Work to be completed →
Could you repeat the listing below exactly while leaving its pictures behind?

Exercise material →
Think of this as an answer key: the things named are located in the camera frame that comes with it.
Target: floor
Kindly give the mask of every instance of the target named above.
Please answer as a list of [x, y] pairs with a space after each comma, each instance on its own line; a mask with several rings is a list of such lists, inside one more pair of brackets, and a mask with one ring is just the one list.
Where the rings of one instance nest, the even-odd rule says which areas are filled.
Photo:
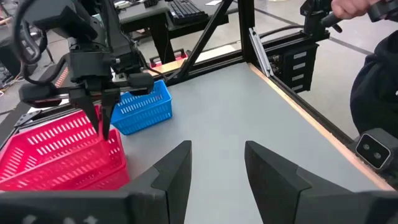
[[[300, 6], [304, 0], [268, 1], [255, 0], [256, 29], [266, 32], [290, 24], [303, 24], [304, 17], [300, 15]], [[331, 30], [332, 38], [319, 42], [311, 91], [300, 93], [321, 114], [342, 129], [347, 135], [355, 138], [358, 132], [352, 122], [349, 111], [349, 94], [356, 74], [362, 67], [364, 58], [370, 54], [377, 43], [398, 29], [398, 24], [390, 21], [371, 23], [364, 16], [351, 21], [341, 22], [343, 33], [338, 34]], [[273, 39], [296, 30], [288, 30], [267, 37]], [[186, 35], [171, 40], [174, 50], [184, 48], [192, 50], [199, 39], [201, 32]], [[240, 48], [238, 14], [229, 16], [229, 24], [219, 26], [206, 49], [230, 44], [235, 49]], [[55, 34], [49, 34], [49, 48], [54, 59], [58, 60], [67, 51], [67, 42]], [[157, 55], [153, 41], [144, 39], [139, 42], [145, 58]], [[35, 77], [40, 77], [43, 65], [49, 62], [46, 55], [40, 61]], [[20, 85], [14, 85], [7, 93], [0, 97], [2, 110], [11, 110], [19, 102], [18, 92]], [[6, 116], [0, 116], [0, 122]]]

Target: gray table
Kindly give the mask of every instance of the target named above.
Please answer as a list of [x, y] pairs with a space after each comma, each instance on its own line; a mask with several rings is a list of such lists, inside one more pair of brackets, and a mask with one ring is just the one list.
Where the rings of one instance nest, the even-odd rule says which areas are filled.
[[133, 179], [192, 140], [187, 224], [262, 223], [244, 163], [247, 140], [354, 192], [378, 189], [245, 63], [169, 90], [173, 118], [122, 141]]

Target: wooden table edge
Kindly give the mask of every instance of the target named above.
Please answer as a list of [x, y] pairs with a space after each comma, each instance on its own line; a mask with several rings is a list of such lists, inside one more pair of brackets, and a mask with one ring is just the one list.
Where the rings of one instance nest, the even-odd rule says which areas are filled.
[[272, 89], [274, 89], [294, 110], [296, 110], [304, 119], [306, 119], [323, 137], [325, 137], [352, 165], [361, 171], [369, 180], [374, 182], [382, 190], [395, 190], [382, 177], [377, 175], [370, 167], [365, 165], [360, 158], [350, 151], [343, 143], [326, 130], [315, 118], [309, 115], [301, 106], [299, 106], [291, 97], [283, 92], [274, 82], [269, 80], [253, 64], [248, 63], [249, 68], [260, 78], [262, 78]]

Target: black sleeve
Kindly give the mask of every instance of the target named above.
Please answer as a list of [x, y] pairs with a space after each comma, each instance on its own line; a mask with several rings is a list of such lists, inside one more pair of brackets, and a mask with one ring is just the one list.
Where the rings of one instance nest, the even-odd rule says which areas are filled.
[[382, 128], [398, 138], [398, 31], [382, 40], [351, 90], [351, 115], [359, 133]]

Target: blue basket
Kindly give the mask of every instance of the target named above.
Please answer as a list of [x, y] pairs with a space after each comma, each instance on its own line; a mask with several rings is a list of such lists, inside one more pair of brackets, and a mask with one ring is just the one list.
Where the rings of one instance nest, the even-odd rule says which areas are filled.
[[121, 95], [120, 103], [114, 108], [111, 124], [127, 135], [171, 117], [172, 96], [163, 80], [159, 80], [148, 95]]

Solution →
Think of this as an answer key: the things named are located in the camera frame that comes with it.
Target: floor
Kindly give the mask of every instance of the target named above.
Please answer as a list of [x, y] pairs with a space after each comma, each instance on its own line; a mask with several rings is a list of such lists, inside one more pair of brackets, and a mask with one ring is just the one list.
Where the rings of one instance nest, the even-odd rule says which areas are filled.
Photo:
[[[300, 6], [304, 0], [268, 1], [255, 0], [256, 29], [266, 32], [290, 24], [303, 24], [304, 17], [300, 15]], [[331, 30], [332, 38], [319, 42], [311, 91], [300, 93], [321, 114], [342, 129], [347, 135], [355, 138], [358, 132], [352, 122], [349, 111], [349, 94], [356, 74], [362, 67], [364, 58], [370, 54], [377, 43], [398, 29], [398, 24], [390, 21], [371, 23], [364, 16], [351, 21], [341, 22], [343, 33], [338, 34]], [[273, 39], [296, 30], [288, 30], [267, 37]], [[186, 35], [171, 40], [174, 50], [184, 48], [192, 50], [199, 39], [201, 32]], [[240, 48], [238, 14], [229, 16], [229, 24], [219, 26], [206, 49], [230, 44], [235, 49]], [[55, 34], [49, 34], [49, 48], [54, 59], [58, 60], [67, 51], [67, 42]], [[157, 55], [153, 41], [144, 39], [139, 42], [145, 58]], [[35, 77], [40, 77], [43, 65], [49, 62], [46, 55], [40, 61]], [[20, 85], [14, 85], [7, 93], [0, 97], [2, 110], [11, 110], [19, 102], [18, 92]], [[6, 116], [0, 116], [0, 122]]]

Target: gray table
Kindly give the mask of every instance of the target named above.
Please answer as a list of [x, y] pairs with a space after each comma, each instance on its own line; a mask with several rings is a list of such lists, inside one more pair of brackets, and a mask with one ring is just the one list.
Where the rings of one instance nest, the even-odd rule says which areas are filled.
[[133, 179], [192, 140], [187, 224], [262, 223], [244, 163], [247, 140], [354, 192], [378, 189], [245, 63], [169, 90], [173, 118], [122, 141]]

Target: wooden table edge
Kindly give the mask of every instance of the target named above.
Please answer as a list of [x, y] pairs with a space after each comma, each instance on its own line; a mask with several rings is a list of such lists, inside one more pair of brackets, and a mask with one ring is just the one list.
Where the rings of one instance nest, the even-odd rule says which areas are filled.
[[272, 89], [274, 89], [294, 110], [296, 110], [304, 119], [306, 119], [323, 137], [325, 137], [352, 165], [361, 171], [369, 180], [374, 182], [382, 190], [395, 190], [382, 177], [377, 175], [370, 167], [365, 165], [360, 158], [350, 151], [343, 143], [326, 130], [315, 118], [309, 115], [301, 106], [299, 106], [291, 97], [283, 92], [274, 82], [269, 80], [253, 64], [248, 63], [249, 68], [260, 78], [262, 78]]

Target: black sleeve
Kindly give the mask of every instance of the target named above.
Please answer as a list of [x, y] pairs with a space after each comma, each instance on its own line; a mask with several rings is a list of such lists, inside one more pair of brackets, and a mask with one ring is just the one list.
Where the rings of one instance nest, the even-odd rule says which areas are filled.
[[382, 128], [398, 138], [398, 31], [382, 40], [351, 90], [351, 115], [359, 133]]

Target: blue basket
Kindly give the mask of every instance of the target named above.
Please answer as a list of [x, y] pairs with a space after each comma, each instance on its own line; a mask with several rings is a list of such lists, inside one more pair of brackets, and a mask with one ring is just the one list.
Where the rings of one instance nest, the even-odd rule says which areas are filled.
[[121, 95], [120, 103], [114, 108], [111, 124], [127, 135], [171, 117], [172, 96], [163, 80], [159, 80], [148, 95]]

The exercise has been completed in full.